1967 Chevrolet Pick-Up – Big, brusque and purposeful, Chevrolet’s new generation of pick-up trucks for 1967 were tough machines designed to get the job done. Powerful and practical, with no-nonsense styling, they were marketed as general transportation as well as work vehicles, something that extended their appeal and profile into the mass market. “It’s a very iconic American design,” believes Ed. “You see that pick-up, and you also see a guy with blue jeans and a toolbox in the back! Many of the words I’ve used to describe the earlier pick-up also relate here.”
1989 Chevrolet S10 Pick-Up – The importance of pick-up trucks within the Chevrolet portfolio was still high at the end of the 20th century, and the fourth generation of the C/K series – with stacked headlamps and square-cut, rugged appearance – were almost a celebration of this significance. Naturally, their main reason for being was to work and be useful, carrying loads. However, a growing use as pure ‘lifestyle’ machines meant that Chevrolet also offered a Sports package, something which contributed to impressive sales for these vehicles. Perfect for express deliveries, even better for just looking great on the roads. “It’s a very clean design and still looks contemporary today,” says Ed. “It sold in incredible numbers. We’re working on future Chevrolet pick-ups and the guys have photos of this one on the wall for inspiration.”
2010 Chevrolet Camaro – Ed is a big enthusiast of all Camaros and even owns a classic 1969 example himself. “But I decided to put the 2010 Camaro on this list before the ’69. It connected with people worldwide.

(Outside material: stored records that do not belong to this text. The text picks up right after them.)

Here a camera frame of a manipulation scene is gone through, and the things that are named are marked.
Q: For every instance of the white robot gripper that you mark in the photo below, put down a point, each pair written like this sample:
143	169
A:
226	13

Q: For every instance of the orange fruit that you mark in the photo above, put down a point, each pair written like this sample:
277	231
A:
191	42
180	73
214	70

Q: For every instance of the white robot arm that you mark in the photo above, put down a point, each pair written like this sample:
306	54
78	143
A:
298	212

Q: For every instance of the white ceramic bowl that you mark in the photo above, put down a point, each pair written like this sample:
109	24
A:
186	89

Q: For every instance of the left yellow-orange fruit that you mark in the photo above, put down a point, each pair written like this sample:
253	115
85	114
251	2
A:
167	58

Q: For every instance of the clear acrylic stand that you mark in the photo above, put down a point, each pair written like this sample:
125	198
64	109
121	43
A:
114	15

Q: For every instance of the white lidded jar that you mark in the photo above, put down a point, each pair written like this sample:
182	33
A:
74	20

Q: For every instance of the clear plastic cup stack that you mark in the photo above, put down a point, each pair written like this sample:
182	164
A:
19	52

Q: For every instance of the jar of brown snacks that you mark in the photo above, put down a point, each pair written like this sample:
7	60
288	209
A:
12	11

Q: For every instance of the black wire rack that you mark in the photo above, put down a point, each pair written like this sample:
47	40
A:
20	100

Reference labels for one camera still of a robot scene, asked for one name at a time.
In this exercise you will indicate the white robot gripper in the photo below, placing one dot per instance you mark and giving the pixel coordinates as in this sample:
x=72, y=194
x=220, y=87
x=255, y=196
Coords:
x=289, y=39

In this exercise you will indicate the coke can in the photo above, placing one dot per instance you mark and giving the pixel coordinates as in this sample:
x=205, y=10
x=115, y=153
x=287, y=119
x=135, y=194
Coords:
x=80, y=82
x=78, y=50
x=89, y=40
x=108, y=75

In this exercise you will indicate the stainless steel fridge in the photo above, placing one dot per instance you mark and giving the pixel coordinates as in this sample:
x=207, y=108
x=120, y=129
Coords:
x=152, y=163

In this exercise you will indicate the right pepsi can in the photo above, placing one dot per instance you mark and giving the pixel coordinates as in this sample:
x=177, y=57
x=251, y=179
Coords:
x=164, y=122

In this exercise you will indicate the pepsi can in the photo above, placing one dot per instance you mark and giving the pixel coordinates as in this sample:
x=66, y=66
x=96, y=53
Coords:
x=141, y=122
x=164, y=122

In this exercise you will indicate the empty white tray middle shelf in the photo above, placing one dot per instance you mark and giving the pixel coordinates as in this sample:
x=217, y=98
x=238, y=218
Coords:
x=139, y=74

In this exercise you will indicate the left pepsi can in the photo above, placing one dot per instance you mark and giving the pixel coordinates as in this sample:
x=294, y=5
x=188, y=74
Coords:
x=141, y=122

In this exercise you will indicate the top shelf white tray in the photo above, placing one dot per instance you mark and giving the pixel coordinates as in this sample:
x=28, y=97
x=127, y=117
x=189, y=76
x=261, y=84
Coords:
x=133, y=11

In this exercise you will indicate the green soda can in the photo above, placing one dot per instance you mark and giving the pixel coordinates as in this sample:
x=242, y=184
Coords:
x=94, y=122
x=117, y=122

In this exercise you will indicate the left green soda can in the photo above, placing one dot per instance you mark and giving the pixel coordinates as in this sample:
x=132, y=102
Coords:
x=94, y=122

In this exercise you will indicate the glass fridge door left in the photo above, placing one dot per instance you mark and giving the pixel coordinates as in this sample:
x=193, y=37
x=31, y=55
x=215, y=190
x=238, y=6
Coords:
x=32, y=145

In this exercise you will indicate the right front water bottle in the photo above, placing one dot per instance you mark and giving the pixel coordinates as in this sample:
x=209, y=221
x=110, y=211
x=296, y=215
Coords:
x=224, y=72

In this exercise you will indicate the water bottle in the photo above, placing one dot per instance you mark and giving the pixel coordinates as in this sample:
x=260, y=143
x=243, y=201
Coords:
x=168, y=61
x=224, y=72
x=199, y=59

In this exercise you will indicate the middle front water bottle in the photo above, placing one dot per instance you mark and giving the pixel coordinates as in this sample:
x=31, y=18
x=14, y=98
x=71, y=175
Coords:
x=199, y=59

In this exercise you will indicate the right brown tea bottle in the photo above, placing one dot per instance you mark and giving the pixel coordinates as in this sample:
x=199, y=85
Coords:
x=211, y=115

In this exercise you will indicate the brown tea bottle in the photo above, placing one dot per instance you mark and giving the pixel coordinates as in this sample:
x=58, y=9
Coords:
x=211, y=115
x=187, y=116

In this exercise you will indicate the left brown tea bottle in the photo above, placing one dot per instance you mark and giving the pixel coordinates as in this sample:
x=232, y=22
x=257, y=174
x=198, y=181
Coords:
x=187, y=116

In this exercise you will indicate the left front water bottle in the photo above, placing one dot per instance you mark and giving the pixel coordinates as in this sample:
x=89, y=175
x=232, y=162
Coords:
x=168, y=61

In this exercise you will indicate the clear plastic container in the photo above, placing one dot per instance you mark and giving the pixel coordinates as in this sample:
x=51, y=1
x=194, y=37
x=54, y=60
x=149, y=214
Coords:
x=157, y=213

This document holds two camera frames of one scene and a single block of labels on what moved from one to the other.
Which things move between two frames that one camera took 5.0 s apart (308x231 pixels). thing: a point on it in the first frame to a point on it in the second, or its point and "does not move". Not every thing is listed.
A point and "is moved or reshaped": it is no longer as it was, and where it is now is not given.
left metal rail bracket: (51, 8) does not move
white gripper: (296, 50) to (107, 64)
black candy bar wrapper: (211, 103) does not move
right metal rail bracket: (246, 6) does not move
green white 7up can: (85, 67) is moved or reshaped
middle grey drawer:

When we introduced the car as a concept, there were grown men and women with tears in their eyes. It’s valued all round the world.” When Ed and his team were working on the new Camaro, “I brought my one into the studio to inspire them. I told them, I want you to beat this!” Although there are echoes of the first 1967-1969 Camaros in the current car’s muscular styling – such as the kick-up in the flanks beneath the rear side windows – Ed is keen to stress that the 2010 incarnation is “not a throw-back design, but very forward-looking. I’m always thinking of the future, but you have a great heritage with Chevrolet. You need to build on that; I wouldn’t want to build a retro Camaro.” He cites the confident and optimistic thrusting design of the new Camaro as “a positive sign to GM employees and customers. It lit a fire within the company.”